HOW TO COMPLETE THIS TASK: The word "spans" occurs in some of the lines below; copy each of those lines.

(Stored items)
───
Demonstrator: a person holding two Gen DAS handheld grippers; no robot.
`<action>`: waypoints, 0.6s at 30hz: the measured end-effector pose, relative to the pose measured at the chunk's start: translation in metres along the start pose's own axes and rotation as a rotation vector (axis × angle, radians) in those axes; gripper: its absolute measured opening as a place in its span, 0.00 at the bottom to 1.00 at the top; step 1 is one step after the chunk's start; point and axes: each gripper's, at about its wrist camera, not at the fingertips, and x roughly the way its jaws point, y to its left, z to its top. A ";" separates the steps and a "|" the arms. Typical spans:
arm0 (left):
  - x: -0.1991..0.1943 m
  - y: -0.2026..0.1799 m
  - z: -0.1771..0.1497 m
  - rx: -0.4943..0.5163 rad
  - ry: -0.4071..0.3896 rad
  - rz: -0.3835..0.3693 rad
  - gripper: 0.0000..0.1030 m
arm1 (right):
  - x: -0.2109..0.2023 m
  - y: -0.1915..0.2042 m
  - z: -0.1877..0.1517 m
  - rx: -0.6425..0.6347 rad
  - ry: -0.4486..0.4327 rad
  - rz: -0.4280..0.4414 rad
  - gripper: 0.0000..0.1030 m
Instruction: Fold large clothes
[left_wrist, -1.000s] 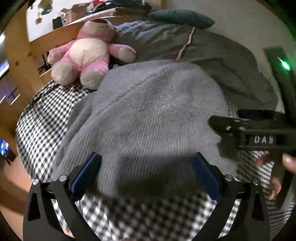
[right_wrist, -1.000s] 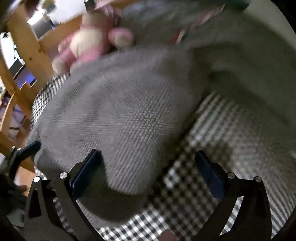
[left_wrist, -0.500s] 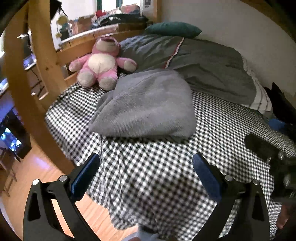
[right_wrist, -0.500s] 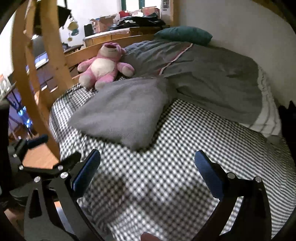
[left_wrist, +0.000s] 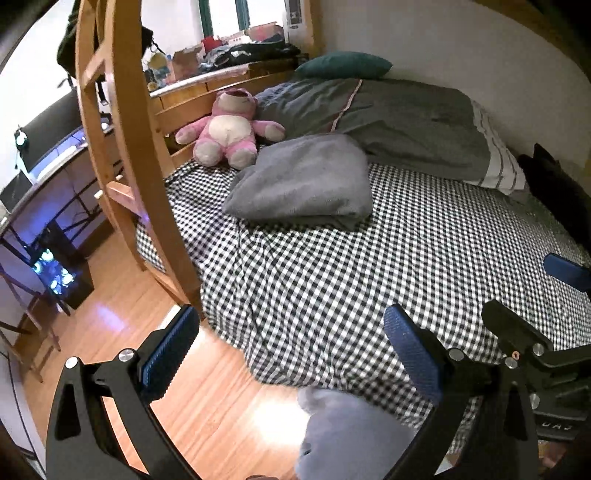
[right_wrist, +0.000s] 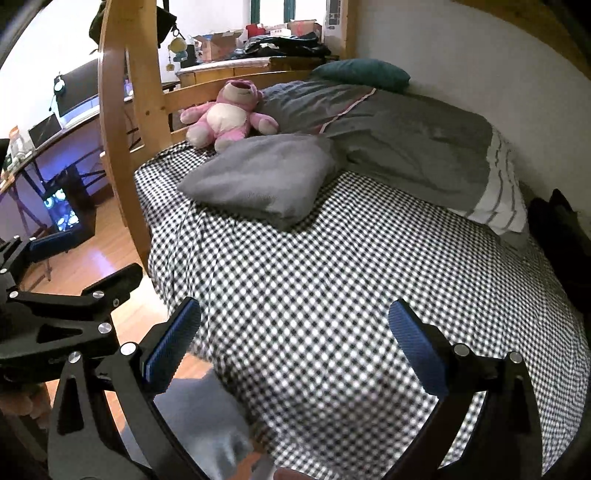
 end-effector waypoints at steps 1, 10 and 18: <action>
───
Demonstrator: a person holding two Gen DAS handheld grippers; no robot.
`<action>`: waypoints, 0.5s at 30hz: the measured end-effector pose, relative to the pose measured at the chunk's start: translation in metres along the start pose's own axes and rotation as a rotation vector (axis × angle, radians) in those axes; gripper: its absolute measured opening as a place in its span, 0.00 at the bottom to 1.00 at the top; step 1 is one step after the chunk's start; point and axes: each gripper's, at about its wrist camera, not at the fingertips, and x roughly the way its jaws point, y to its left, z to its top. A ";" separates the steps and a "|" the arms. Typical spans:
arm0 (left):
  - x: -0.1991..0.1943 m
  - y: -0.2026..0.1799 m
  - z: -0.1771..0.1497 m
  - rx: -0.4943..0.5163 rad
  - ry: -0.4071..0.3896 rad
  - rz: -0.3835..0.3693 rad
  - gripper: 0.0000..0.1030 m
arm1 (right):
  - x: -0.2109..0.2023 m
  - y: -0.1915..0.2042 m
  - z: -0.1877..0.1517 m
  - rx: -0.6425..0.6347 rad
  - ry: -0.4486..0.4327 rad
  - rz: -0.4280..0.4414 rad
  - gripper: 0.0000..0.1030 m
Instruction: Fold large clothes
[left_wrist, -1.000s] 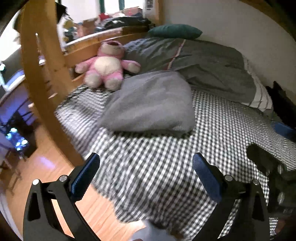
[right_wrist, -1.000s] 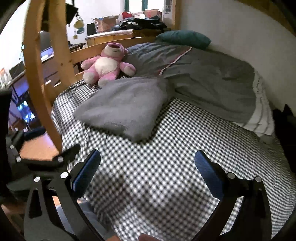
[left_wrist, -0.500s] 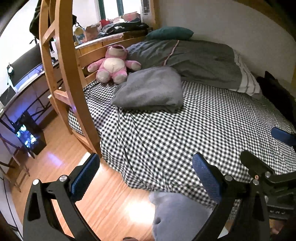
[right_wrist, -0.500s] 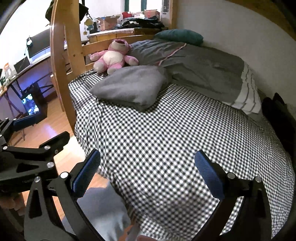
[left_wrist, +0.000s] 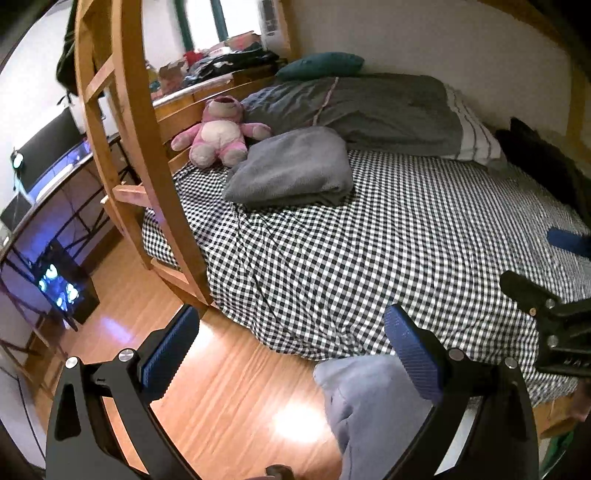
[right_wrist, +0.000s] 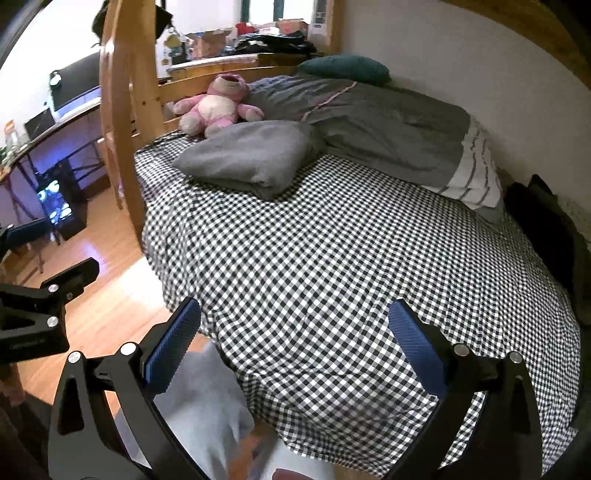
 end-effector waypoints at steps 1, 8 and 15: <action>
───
TASK OUTPUT:
`<action>`: waypoints, 0.6s at 30hz: the measured end-effector pose, relative to the pose measured at the chunk's start: translation in metres along the start pose's own axes and rotation as a rotation vector (axis × angle, radians) in those axes; gripper: its absolute measured opening as a place in its span, 0.00 at the bottom to 1.00 at the top; step 1 is one step after the chunk's start; point and axes: each gripper's, at about its wrist camera, not at the fingertips, and x roughly the way its jaws point, y to its left, z to its top. A ";" separates the steps and a "|" the arms. Typical spans:
`<action>`: waypoints, 0.5s at 30hz: the measured end-effector pose, relative to the pose measured at the chunk's start: translation in metres along the start pose's own axes and rotation as a rotation vector (axis × angle, radians) in those axes; gripper: its absolute measured opening as a place in its span, 0.00 at the bottom to 1.00 at the top; step 1 is one step after the chunk's start; point and axes: each gripper's, at about its wrist camera, not at the fingertips, and x roughly the way its jaws point, y to its left, z to its top. A ";" separates the steps and a "|" the arms. Typical spans:

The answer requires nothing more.